● **WHAT THIS TASK INVOLVES**: Produce the same data once more, line for line.

━━━━━━━━━━

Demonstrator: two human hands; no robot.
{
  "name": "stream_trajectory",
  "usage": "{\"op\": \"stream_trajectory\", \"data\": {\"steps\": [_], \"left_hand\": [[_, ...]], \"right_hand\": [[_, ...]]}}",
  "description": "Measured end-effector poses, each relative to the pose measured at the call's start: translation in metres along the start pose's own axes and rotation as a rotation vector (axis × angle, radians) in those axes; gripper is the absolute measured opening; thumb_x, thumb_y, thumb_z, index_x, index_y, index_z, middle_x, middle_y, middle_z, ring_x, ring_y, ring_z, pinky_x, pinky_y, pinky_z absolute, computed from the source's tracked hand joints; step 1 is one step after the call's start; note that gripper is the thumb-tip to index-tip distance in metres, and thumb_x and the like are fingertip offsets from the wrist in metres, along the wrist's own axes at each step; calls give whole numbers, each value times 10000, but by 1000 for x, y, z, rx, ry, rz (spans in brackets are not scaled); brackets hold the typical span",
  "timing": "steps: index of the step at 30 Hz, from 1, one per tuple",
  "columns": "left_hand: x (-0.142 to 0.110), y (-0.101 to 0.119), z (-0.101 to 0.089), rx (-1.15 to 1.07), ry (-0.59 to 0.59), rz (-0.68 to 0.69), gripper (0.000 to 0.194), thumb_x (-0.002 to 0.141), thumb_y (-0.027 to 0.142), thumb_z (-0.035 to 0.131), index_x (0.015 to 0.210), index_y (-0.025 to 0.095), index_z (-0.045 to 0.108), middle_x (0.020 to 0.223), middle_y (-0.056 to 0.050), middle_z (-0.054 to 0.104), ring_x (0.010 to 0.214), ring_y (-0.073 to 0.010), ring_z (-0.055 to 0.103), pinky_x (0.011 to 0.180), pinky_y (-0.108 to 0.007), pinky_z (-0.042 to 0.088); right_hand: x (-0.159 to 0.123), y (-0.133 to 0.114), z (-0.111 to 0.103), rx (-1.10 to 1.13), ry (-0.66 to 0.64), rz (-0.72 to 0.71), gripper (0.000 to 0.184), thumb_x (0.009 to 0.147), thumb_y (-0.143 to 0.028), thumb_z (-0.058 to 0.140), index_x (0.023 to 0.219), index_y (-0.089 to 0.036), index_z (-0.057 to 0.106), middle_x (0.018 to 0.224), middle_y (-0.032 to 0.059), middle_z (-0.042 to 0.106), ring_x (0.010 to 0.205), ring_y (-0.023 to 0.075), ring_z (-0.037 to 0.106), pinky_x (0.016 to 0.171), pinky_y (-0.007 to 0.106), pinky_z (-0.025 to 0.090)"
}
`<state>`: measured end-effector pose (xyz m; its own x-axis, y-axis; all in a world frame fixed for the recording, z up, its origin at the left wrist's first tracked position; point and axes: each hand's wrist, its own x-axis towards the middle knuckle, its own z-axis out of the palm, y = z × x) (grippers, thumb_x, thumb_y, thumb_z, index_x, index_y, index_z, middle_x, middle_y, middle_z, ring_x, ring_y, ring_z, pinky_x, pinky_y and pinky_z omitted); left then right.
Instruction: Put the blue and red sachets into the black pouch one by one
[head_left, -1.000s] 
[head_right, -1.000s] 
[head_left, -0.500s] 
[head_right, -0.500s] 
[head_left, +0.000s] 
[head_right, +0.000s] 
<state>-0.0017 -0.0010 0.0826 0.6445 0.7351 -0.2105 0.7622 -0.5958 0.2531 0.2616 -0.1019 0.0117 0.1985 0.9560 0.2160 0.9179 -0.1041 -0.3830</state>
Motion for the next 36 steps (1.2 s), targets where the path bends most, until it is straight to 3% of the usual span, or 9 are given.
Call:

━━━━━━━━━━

● **SOLUTION TO THIS EXERCISE**:
Demonstrator: two human hands; no robot.
{
  "name": "stream_trajectory",
  "usage": "{\"op\": \"stream_trajectory\", \"data\": {\"steps\": [_], \"left_hand\": [[_, ...]], \"right_hand\": [[_, ...]]}}",
  "description": "Measured end-effector poses, each relative to the pose measured at the call's start: translation in metres along the start pose's own axes and rotation as a rotation vector (axis × angle, radians) in those axes; gripper is the absolute measured opening; thumb_x, thumb_y, thumb_z, index_x, index_y, index_z, middle_x, middle_y, middle_z, ring_x, ring_y, ring_z, pinky_x, pinky_y, pinky_z absolute, computed from the source's tracked hand joints; step 1 is one step after the call's start; note that gripper is the thumb-tip to index-tip distance in metres, and thumb_x and the like are fingertip offsets from the wrist in metres, along the wrist's own axes at each step; calls give whole numbers, each value times 10000, but by 1000 for x, y, z, rx, ry, rz (spans in brackets are not scaled); brackets hold the typical span",
  "timing": "steps: index of the step at 30 Hz, from 1, one per tuple",
  "columns": "left_hand: x (-0.142 to 0.110), y (-0.101 to 0.119), z (-0.101 to 0.089), rx (-1.15 to 1.07), ry (-0.59 to 0.59), rz (-0.68 to 0.69), gripper (0.000 to 0.194), thumb_x (-0.002 to 0.141), thumb_y (-0.027 to 0.142), thumb_z (-0.035 to 0.131), index_x (0.015 to 0.210), index_y (-0.025 to 0.095), index_z (-0.045 to 0.108), middle_x (0.020 to 0.223), middle_y (-0.056 to 0.050), middle_z (-0.054 to 0.104), ring_x (0.010 to 0.214), ring_y (-0.073 to 0.010), ring_z (-0.055 to 0.103), pinky_x (0.011 to 0.180), pinky_y (-0.108 to 0.007), pinky_z (-0.042 to 0.088); right_hand: x (-0.159 to 0.123), y (-0.133 to 0.114), z (-0.111 to 0.103), rx (-1.10 to 1.13), ry (-0.66 to 0.64), rz (-0.72 to 0.71), gripper (0.000 to 0.184), thumb_x (0.009 to 0.147), thumb_y (-0.143 to 0.028), thumb_z (-0.058 to 0.140), index_x (0.023 to 0.219), index_y (-0.089 to 0.036), index_z (-0.057 to 0.106), middle_x (0.018 to 0.224), middle_y (-0.032 to 0.059), middle_z (-0.042 to 0.106), ring_x (0.010 to 0.205), ring_y (-0.023 to 0.075), ring_z (-0.037 to 0.106), pinky_x (0.016 to 0.171), pinky_y (-0.007 to 0.106), pinky_z (-0.025 to 0.090)"
}
`<state>`: measured end-effector pose (xyz m; its own x-axis, y-axis; all in a world frame fixed for the recording, z up, its origin at the left wrist's first tracked position; point and axes: each hand's wrist, its own x-axis towards the middle knuckle, its own z-axis out of the palm, y = z × x) (grippers, thumb_x, thumb_y, thumb_z, index_x, index_y, index_z, middle_x, middle_y, middle_z, ring_x, ring_y, ring_z, pinky_x, pinky_y and pinky_z omitted); left then right.
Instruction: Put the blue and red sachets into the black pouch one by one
[head_left, -1.000s] 
[head_right, -1.000s] 
[head_left, -0.500s] 
[head_right, -0.500s] 
[head_left, +0.000s] 
[head_right, +0.000s] 
<state>-0.0017 -0.0010 0.0826 0.6445 0.7351 -0.2105 0.7622 -0.5958 0.2531 0.2616 -0.1019 0.0117 0.1985 0.9560 0.2160 0.9179 -0.1041 -0.3830</state>
Motion for the next 36 steps (1.2 s), targets where the path bends most, until it is straight to 3% of the usual span, or 9 are given.
Call:

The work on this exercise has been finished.